Sull’importanza del Fair Play Finanziario.
“Per me il FFP non è un nemico. È qualcosa che influenza il tuo lavoro, ma non è un ostacolo al tuo lavoro. Dobbiamo guardarlo a livello globale. Per proteggere il business globale del calcio servono regole, serve sostenibilità. Credo in questi principi perché credo che dobbiamo spendere meno di quanto generiamo. Per me come direttore sportivo è un buon punto di partenza. Non sono contrario. Penso che come strumento possa aiutare il calcio a essere più sostenibile in futuro.
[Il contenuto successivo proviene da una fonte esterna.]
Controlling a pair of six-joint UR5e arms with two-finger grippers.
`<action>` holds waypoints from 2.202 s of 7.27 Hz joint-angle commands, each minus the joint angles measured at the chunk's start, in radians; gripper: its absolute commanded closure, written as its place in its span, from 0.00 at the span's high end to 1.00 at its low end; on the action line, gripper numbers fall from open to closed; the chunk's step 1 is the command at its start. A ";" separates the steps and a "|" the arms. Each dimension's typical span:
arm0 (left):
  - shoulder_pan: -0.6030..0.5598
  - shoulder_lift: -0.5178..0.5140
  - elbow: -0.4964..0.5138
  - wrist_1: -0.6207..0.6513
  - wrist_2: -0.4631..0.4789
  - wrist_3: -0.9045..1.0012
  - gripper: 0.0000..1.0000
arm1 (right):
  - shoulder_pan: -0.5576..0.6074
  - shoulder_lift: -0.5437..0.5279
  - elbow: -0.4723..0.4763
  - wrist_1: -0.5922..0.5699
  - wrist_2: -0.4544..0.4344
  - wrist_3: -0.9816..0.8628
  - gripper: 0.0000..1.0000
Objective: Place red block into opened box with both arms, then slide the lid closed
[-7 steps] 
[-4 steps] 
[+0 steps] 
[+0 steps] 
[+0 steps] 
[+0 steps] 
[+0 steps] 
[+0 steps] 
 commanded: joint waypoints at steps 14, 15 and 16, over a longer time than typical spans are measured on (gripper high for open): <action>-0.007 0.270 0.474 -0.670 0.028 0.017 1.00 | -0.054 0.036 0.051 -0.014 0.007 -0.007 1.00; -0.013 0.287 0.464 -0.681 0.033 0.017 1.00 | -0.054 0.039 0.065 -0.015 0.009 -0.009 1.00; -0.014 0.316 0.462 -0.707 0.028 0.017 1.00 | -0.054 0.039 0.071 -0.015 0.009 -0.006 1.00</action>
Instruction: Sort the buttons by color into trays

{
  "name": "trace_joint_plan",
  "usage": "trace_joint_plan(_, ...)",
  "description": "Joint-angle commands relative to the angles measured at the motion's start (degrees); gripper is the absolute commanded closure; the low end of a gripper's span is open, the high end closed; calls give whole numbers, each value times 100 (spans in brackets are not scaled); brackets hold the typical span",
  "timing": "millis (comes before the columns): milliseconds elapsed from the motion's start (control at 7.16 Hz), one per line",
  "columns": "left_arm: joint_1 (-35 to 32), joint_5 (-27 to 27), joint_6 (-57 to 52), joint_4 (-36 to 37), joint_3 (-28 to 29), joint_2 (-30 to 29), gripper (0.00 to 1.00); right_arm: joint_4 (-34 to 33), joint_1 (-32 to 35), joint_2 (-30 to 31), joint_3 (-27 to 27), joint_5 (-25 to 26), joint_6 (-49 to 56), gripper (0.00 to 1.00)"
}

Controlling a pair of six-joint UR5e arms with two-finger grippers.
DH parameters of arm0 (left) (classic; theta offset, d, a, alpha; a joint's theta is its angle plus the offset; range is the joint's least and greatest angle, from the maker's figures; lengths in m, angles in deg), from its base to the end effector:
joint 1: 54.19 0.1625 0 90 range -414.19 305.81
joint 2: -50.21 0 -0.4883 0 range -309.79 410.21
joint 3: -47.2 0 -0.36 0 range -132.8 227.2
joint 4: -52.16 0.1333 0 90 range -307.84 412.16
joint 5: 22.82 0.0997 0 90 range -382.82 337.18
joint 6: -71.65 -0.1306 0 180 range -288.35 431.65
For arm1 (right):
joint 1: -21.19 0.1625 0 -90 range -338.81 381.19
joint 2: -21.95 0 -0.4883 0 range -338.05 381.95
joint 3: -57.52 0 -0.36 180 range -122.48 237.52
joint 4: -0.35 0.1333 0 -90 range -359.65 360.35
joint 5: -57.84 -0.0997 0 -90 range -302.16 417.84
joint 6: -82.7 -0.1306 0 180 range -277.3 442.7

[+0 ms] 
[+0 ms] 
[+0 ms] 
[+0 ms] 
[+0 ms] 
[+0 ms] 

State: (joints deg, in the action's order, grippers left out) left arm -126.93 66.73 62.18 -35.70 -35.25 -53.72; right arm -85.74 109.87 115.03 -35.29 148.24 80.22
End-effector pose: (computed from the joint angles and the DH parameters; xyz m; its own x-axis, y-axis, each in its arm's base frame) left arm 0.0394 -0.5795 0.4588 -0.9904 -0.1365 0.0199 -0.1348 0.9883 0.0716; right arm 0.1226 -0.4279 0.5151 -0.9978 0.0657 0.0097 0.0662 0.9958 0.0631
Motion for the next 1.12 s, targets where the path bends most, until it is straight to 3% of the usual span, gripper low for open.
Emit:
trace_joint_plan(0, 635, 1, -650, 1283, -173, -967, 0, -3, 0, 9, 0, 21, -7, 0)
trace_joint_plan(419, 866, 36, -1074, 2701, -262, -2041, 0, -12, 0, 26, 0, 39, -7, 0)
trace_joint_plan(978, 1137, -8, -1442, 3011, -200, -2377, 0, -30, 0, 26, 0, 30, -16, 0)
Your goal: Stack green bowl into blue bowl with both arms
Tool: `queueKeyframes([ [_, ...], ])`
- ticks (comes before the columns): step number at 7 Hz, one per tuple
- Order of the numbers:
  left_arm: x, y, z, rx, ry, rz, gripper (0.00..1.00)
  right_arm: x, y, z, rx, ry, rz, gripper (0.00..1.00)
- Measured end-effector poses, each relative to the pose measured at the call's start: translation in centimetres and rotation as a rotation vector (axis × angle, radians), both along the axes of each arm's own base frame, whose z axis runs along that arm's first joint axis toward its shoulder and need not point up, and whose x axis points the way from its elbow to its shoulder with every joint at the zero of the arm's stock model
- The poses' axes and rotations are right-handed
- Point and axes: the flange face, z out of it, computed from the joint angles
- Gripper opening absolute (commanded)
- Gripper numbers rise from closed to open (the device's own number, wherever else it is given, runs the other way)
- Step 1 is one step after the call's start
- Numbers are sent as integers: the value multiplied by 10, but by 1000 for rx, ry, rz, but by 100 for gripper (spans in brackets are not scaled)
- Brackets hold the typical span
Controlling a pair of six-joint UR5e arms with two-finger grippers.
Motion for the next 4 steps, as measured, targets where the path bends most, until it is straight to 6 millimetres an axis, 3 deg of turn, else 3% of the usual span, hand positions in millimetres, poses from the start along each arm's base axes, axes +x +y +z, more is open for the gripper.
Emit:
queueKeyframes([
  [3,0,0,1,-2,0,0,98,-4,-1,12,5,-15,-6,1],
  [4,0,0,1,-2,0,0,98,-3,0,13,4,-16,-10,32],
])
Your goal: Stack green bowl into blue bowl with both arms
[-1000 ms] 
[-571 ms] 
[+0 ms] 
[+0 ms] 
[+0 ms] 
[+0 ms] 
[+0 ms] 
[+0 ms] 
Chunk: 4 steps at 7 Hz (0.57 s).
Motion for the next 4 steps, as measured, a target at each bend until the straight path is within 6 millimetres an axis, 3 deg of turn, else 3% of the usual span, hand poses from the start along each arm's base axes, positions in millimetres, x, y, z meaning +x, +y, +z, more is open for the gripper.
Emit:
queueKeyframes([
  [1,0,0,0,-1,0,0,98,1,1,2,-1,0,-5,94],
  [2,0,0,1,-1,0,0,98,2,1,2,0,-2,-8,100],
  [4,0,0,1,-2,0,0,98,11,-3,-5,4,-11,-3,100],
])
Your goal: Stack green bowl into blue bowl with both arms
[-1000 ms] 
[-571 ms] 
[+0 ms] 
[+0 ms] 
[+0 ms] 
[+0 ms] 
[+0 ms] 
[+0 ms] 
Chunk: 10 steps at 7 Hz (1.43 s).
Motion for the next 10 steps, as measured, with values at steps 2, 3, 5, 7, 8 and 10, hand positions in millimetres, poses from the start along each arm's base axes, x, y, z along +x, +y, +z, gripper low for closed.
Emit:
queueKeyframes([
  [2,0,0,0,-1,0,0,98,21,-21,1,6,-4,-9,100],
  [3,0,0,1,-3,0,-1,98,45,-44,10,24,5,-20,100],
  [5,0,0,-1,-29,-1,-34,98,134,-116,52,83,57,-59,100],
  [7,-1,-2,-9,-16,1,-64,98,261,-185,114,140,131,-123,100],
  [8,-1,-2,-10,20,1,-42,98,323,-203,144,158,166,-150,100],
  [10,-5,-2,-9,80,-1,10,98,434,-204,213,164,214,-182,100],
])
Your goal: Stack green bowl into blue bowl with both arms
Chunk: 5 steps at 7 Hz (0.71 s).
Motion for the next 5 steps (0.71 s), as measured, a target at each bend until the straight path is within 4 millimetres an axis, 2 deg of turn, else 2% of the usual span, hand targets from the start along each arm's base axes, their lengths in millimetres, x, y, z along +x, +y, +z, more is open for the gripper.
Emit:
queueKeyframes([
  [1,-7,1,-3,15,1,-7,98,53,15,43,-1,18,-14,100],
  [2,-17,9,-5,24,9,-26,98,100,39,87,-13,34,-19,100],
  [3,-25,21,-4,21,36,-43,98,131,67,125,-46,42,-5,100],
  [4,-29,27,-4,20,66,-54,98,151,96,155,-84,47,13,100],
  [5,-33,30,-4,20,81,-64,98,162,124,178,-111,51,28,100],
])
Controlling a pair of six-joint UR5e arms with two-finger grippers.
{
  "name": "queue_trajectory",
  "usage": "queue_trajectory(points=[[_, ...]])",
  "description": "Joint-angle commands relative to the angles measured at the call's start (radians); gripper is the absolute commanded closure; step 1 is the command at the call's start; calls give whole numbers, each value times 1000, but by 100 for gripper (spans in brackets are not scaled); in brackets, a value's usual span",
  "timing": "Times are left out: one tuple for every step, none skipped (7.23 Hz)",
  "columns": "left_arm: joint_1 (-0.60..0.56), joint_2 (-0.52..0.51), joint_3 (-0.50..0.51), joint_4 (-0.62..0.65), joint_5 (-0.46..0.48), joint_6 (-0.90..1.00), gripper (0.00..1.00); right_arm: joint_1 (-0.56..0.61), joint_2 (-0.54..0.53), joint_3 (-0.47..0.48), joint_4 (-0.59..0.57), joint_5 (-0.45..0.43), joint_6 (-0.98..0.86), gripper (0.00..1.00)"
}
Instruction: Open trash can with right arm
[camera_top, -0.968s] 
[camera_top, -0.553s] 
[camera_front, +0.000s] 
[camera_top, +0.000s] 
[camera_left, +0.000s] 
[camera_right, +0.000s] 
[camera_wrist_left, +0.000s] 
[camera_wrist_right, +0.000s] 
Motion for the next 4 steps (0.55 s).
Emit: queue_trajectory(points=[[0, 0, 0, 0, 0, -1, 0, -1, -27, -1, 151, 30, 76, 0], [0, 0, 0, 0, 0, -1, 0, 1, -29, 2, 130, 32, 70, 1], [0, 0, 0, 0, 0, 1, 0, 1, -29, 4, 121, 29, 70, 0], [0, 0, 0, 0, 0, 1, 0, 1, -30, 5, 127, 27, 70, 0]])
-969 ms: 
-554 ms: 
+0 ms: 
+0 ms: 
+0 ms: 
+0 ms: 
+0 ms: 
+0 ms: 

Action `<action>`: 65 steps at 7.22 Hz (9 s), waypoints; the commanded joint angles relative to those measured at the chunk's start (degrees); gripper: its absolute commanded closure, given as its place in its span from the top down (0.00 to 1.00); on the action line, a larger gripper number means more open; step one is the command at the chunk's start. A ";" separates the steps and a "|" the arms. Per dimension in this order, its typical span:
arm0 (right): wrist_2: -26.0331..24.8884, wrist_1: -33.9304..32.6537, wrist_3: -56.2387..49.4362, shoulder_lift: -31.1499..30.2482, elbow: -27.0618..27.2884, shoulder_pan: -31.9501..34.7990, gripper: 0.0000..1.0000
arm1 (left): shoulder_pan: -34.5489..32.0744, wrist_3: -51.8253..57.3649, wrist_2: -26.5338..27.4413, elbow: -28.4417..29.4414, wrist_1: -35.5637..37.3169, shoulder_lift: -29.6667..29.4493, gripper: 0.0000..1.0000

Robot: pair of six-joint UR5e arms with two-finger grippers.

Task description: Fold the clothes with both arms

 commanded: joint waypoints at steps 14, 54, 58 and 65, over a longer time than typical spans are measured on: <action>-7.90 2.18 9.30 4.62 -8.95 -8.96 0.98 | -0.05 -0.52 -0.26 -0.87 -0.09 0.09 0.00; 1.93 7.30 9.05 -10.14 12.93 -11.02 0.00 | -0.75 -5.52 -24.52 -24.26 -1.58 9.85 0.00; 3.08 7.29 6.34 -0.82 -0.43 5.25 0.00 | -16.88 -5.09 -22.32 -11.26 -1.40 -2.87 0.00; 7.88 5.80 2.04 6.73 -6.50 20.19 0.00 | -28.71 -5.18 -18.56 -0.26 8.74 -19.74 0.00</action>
Queste regole ti spingono a cambiare il ruolo di direttore sportivo. Se dieci anni fa guardavi al direttore sportivo come a quello che vede le partite, seleziona i giocatori, fa i trasferimenti e basta. Al giorno d’oggi è completamente diverso. Devi essere consapevole delle normative, devi essere in grado di sederti allo stesso tavolo dei ragazzi della finanza e degli avvocati e capire tutto, altrimenti sarà difficile fare il tuo lavoro. Penso che il FFP sia necessario, è qualcosa che non possiamo evitare. Stimola la creatività, il lavoro di squadra all’interno del club perché è necessario lavorare con figure diverse per arrivare all’accordo transattivo. Ho imparato dal mio primo presidente al Benfica. Ero molto emozionato quando chiudevamo un accordo. Ma lui mi diceva se chiudessimo l’affare, vuol dire che potevamo fare meglio. Voleva dire che nel momento in cui si chiude l’affare, anche l’altra parte è felice e questa non è una buona cosa. Puoi sempre ottenere un po’ di più, fare un po’ meglio. Penso che sia un buon modo di vedere le cose”.